In this session, participants will learn how integrating computer science (CS) pedagogy into science and math classes can positively impact students’ attitudes about computer science. When students experience lessons in science and math classes that incorporate computer science (CS), they feel more confident about CS. They are more likely to pursue academic pathways that include CS. Participants will see examples of specific lessons that can be used in science and math courses to improve students’ attitudes about the use of computer science (CS) in non-CS STEM courses.

Participants will use STEMcoding during the session and can access STEMcoding for free for one year.

If you are interested in more academic details about the STEMcoding study, click here.

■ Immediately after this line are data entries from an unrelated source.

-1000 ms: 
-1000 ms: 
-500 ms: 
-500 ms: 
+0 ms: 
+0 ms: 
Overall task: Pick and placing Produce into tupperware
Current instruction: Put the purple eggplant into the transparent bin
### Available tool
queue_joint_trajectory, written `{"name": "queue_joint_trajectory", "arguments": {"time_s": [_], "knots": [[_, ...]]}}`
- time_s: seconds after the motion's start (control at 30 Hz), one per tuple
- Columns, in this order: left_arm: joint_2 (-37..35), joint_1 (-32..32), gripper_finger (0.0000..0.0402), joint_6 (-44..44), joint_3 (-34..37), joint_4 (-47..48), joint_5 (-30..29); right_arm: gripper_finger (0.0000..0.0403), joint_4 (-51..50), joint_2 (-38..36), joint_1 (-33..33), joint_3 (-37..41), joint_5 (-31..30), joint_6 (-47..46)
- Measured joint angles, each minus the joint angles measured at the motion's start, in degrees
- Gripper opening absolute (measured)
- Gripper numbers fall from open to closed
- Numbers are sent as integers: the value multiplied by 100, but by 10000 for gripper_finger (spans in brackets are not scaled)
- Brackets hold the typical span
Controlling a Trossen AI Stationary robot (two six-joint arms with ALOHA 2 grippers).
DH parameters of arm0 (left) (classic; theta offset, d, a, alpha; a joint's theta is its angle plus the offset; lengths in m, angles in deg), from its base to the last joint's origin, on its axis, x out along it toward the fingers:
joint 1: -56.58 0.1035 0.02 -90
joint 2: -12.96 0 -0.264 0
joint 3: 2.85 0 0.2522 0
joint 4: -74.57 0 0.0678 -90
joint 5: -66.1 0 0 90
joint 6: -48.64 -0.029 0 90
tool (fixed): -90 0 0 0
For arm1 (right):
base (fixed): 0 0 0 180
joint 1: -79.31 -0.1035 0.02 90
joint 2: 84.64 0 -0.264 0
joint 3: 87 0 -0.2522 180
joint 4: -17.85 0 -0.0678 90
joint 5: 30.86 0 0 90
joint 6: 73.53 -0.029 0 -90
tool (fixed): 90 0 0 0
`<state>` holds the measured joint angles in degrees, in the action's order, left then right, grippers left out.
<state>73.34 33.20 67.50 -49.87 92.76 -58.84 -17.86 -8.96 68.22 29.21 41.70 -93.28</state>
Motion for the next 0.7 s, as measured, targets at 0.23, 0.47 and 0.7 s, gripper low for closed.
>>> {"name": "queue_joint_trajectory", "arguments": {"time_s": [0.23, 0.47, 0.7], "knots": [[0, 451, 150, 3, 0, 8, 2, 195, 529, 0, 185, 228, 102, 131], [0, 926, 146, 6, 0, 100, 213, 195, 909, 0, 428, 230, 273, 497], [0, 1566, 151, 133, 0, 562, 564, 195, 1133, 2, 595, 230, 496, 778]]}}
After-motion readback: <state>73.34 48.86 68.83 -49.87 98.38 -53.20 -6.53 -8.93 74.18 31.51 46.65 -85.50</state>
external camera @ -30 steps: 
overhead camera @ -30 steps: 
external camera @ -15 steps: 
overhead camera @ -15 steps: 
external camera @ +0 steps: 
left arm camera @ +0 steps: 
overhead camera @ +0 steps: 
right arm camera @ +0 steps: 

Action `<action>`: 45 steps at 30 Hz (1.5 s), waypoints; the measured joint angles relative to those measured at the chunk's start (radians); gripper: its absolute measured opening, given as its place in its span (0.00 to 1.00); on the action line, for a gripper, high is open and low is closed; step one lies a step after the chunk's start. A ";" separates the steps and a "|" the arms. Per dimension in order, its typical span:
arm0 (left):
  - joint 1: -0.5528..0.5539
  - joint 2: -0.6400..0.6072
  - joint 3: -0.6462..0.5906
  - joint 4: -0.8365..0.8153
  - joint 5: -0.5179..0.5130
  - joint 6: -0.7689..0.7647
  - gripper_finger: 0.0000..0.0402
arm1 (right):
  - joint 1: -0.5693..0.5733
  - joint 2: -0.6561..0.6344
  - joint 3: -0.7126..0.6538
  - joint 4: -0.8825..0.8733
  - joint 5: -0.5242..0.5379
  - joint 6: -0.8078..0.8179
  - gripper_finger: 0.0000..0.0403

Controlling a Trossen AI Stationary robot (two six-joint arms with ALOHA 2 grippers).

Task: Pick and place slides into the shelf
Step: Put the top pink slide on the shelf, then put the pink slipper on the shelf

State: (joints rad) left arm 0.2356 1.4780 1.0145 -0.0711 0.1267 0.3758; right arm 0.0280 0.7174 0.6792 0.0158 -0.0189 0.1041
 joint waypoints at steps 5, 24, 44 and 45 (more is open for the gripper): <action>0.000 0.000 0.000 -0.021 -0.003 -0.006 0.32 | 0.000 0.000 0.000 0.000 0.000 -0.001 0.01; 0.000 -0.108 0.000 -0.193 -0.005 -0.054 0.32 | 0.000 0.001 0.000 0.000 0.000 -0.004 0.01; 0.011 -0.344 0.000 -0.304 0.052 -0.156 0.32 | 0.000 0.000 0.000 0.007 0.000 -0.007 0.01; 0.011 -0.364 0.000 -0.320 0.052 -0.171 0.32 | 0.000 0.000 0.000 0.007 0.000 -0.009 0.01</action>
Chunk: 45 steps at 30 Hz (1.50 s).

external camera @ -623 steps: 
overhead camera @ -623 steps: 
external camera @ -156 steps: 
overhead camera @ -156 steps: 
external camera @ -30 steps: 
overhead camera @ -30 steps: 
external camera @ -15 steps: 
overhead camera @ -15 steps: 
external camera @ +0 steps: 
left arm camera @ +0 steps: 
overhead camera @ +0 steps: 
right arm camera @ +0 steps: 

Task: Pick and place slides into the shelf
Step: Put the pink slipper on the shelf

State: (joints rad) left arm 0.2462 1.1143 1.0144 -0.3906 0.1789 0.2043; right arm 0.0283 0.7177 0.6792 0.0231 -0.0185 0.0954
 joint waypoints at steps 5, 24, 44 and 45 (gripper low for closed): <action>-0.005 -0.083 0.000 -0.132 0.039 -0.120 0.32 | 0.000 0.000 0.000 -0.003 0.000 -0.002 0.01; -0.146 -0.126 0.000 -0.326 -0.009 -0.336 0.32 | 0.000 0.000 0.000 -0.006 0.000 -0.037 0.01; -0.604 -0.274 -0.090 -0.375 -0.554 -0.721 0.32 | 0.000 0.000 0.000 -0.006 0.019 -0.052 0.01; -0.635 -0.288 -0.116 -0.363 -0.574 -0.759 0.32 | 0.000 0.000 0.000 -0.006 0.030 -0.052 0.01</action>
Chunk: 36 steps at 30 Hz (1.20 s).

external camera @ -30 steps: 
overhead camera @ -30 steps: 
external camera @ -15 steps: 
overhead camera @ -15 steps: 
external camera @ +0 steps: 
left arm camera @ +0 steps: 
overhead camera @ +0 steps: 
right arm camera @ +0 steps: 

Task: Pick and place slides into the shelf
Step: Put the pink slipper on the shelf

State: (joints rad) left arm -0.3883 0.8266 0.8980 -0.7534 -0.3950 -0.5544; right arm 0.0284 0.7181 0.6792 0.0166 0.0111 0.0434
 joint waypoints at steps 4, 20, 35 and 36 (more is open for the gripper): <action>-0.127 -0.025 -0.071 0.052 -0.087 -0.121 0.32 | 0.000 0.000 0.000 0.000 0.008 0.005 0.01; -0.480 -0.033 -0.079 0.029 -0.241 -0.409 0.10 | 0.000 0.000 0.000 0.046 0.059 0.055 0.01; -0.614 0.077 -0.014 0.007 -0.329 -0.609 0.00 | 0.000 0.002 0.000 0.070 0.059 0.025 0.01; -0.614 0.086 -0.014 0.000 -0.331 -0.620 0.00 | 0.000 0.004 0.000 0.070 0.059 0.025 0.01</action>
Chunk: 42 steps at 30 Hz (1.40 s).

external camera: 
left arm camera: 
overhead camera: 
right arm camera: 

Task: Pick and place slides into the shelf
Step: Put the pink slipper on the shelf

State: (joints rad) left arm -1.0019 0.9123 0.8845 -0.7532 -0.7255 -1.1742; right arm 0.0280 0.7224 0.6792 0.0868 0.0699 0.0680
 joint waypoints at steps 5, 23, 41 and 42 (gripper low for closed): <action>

TSAAPT/TSAPS Spring 2025: Modeling with STEMcoding in AP Physics 1

Improving Student Computational Thinking Outcome Expectancy through Integrating Model-building in a Secondary Physics Course

The role of computation in physics is increasing in both a professional and educational context. High school physics pedagogy should incorporate computational thinking, data science, and computer science skills to bolster learning across these domains. The study described here shows that when students build physically meaningful models using computer programming in a physics course, their outcome expectancy is positively impacted. Outcome expectancy can predict students’ future academic and professional choices. The STEMcoding platform asks students to construct models using Euler-Cromer step-wise modeling of physical phenomena, such as those described by the laws of motion. The study presented had students use STEMcoding during the kinematics portion of Advanced Placement Physics 1 classes at a large, urban high school in southeast Texas. A moderate positive impact on outcome expectancy was found across various groups in the study population. Results show how computational essays can provide scaffolded learning while allowing students to use code to create interactive models, allowing knowledge construction in a domain-specific manner.